Was von Herzen kommt, berührt das Herz. (Don Sibet) 

Einige der Geschichten, die bei den Gruppentreffen erzählt werden, sind dramatisch und unvergesslich. Manchmal sind sie herzzerreißend, manchmal urkomisch und manchmal sogar einschüchternd. Weshalb? Weil wir dazu neigen, Sprecher und Gesprochenes miteinander zu verwechseln.

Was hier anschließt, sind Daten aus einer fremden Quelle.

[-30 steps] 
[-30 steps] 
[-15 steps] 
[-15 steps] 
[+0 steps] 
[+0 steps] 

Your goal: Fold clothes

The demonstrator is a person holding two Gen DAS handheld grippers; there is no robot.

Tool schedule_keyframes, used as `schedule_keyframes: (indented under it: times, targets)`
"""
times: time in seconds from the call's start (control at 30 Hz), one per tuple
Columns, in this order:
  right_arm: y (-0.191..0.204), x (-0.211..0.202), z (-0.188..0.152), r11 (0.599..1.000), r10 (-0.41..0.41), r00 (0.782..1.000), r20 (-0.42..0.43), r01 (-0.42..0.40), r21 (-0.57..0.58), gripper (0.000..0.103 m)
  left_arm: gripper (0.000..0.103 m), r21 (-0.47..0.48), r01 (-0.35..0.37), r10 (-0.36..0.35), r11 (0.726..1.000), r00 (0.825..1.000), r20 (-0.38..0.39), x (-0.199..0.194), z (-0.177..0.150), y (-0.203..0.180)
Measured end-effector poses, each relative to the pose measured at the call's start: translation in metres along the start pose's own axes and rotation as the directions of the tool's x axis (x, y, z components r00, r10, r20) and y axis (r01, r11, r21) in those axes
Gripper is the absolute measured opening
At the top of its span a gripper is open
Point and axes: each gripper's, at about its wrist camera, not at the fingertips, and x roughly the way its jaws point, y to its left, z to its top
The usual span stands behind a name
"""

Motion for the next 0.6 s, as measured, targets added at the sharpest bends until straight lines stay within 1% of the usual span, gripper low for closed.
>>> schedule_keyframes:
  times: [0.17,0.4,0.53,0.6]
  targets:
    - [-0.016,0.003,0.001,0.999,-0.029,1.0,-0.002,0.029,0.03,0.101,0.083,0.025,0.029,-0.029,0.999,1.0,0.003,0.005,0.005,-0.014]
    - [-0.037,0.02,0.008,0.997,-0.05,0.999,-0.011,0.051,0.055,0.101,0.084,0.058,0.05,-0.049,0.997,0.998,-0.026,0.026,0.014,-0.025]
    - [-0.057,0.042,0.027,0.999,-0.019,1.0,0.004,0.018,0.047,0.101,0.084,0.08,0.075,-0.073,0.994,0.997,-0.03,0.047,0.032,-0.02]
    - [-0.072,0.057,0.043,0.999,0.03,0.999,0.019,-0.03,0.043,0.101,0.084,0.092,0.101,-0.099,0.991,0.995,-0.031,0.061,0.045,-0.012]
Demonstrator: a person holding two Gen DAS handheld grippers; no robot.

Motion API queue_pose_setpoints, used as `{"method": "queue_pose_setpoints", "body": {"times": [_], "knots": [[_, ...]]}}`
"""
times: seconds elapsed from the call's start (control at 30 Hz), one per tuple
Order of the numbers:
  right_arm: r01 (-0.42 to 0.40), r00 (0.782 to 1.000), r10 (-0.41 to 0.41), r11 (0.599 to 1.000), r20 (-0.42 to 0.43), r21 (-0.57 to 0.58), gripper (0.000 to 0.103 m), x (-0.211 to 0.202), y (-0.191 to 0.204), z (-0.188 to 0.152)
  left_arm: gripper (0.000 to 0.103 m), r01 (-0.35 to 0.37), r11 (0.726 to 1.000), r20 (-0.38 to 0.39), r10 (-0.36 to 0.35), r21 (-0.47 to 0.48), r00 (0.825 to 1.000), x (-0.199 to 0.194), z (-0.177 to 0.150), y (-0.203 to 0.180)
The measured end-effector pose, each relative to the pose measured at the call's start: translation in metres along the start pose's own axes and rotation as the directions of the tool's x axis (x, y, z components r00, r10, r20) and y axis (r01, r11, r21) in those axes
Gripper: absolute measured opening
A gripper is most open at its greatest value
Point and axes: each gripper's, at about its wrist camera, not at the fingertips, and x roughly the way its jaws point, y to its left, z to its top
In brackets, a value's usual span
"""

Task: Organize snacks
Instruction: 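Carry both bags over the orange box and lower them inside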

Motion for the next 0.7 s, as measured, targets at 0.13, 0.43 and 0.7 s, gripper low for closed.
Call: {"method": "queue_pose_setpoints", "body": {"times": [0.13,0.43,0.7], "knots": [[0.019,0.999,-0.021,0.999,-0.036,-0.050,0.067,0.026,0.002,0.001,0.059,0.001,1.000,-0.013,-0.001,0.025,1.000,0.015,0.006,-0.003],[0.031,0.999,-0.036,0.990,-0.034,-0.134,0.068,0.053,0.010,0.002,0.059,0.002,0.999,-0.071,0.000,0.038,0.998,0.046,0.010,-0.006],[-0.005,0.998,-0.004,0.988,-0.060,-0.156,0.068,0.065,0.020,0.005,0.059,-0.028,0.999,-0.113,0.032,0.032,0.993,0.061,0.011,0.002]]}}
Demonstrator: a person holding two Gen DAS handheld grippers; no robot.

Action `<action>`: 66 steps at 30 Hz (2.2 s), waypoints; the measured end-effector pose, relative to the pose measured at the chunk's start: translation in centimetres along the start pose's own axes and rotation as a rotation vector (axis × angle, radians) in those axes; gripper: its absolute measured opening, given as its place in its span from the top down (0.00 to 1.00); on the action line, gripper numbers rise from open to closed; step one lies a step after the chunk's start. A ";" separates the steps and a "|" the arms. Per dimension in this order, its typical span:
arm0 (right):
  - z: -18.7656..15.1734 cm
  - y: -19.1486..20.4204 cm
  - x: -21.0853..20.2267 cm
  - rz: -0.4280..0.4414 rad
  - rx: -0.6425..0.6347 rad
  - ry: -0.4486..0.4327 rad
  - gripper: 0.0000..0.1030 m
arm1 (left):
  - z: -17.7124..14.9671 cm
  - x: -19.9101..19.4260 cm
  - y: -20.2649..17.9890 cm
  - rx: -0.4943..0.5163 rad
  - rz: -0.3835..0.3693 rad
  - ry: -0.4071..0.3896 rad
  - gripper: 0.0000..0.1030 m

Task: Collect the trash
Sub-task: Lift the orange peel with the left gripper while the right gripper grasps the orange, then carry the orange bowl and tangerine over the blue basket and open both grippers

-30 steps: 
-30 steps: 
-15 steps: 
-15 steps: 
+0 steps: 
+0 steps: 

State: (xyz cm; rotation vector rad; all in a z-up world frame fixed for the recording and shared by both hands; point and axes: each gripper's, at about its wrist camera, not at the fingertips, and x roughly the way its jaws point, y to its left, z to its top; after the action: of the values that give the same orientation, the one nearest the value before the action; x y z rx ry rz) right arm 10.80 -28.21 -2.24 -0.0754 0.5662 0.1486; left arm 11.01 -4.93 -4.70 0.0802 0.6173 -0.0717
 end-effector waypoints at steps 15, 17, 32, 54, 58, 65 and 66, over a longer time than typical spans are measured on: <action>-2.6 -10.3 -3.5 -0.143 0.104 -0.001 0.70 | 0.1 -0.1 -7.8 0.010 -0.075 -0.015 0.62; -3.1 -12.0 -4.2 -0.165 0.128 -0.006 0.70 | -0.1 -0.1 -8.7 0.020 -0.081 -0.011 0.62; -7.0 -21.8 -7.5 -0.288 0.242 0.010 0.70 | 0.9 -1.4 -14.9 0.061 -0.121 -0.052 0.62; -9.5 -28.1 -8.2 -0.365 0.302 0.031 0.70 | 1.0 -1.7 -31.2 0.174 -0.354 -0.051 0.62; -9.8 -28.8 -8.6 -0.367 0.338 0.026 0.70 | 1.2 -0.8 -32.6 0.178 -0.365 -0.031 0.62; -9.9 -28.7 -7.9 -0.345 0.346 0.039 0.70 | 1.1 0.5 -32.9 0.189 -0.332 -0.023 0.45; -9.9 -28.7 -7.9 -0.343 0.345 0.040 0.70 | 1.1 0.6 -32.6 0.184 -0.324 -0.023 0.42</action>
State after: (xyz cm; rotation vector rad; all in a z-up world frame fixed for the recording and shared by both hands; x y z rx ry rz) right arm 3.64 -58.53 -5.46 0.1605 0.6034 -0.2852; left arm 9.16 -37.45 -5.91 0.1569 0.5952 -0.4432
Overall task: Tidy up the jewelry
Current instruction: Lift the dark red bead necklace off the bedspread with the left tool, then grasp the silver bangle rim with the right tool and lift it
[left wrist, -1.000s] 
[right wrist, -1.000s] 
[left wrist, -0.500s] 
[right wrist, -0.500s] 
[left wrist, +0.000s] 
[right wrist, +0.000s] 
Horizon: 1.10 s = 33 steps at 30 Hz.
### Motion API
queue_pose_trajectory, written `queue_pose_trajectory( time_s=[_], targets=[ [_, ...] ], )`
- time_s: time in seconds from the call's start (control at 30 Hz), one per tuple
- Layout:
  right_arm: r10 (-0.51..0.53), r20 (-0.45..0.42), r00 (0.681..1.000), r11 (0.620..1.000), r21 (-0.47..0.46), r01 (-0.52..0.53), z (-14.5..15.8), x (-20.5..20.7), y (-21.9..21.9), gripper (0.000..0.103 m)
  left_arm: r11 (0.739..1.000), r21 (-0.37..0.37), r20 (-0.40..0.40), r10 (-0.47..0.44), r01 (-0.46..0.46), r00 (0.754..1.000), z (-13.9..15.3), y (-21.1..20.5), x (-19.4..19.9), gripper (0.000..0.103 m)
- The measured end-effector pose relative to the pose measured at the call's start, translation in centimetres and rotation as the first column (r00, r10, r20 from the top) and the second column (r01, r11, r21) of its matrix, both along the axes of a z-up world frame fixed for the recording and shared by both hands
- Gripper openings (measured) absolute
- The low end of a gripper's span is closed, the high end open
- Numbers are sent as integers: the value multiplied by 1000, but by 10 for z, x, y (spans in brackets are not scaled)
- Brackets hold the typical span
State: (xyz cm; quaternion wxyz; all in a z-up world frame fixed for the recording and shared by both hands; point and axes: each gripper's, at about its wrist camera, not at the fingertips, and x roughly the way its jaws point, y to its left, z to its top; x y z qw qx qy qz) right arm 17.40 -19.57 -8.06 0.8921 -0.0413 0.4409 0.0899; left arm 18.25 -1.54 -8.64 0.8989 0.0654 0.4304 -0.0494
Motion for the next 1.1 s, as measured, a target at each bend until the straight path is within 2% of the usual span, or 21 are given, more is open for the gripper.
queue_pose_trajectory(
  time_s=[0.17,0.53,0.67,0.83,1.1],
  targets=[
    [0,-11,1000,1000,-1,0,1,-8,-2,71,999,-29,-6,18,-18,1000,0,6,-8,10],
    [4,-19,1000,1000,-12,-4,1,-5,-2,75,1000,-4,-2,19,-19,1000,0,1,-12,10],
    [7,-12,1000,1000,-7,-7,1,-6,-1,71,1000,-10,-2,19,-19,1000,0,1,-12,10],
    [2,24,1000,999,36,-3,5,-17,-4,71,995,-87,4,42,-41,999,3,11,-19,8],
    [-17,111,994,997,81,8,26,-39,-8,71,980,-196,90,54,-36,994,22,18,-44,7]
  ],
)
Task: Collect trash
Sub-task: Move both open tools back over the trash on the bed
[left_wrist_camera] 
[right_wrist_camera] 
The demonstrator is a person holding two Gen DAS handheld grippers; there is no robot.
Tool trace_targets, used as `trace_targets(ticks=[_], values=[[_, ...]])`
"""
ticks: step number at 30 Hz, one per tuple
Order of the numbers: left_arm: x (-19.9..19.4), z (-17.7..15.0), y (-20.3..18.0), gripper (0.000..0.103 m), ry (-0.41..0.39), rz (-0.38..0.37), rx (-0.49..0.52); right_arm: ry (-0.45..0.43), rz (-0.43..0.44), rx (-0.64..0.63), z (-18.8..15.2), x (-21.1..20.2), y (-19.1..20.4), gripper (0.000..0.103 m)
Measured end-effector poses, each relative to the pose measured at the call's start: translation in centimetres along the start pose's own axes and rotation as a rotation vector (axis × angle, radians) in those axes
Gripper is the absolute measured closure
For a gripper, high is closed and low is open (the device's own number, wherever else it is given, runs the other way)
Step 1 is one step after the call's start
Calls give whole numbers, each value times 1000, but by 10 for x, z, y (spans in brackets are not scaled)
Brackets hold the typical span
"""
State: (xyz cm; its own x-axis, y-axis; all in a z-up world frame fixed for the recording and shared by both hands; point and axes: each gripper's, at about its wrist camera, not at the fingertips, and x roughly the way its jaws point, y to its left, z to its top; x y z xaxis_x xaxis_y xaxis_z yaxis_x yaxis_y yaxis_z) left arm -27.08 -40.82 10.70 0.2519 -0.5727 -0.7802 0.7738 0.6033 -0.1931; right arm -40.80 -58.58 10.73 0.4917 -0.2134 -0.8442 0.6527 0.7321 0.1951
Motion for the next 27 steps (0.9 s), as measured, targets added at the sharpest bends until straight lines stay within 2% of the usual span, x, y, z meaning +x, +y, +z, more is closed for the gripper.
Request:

Wir neigen dazu, uns selbst herabzusetzen, indem wir andere Menschen in die Höhe heben: „Wenn ich doch nur wie Sarah reden könnte!“ oder: „Ich habe mich nicht freiwillig gemeldet, weil ich hoffte, du würdest dich mitteilen.“ 

Was für ein Unsinn! Menschen, denen es leicht fällt, gut zu formulieren, teilen nicht unbedingt mehr von sich mit als andere. Es geht nicht darum, wie wir etwas sagen – sondern darum, genug Vertrauen zu besitzen, um überhaupt etwas zu sagen! Das wahre Sprechen wagt sich vor zu den Stellen, wo man ungeschützt ist, wo man etwas aus dem tiefsten Innern offen zeigt, so dass es geheilt und geliebt werden kann. Man muss kein guter Geschichtenerzähler sein, um wirklich sein Herz zu öffnen. 

Ich werde meinen Beitrag für die Gruppe leisten, so dass sie dazu gewinnt durch das, was ich so aufrichtig wie möglich von mir mitteile.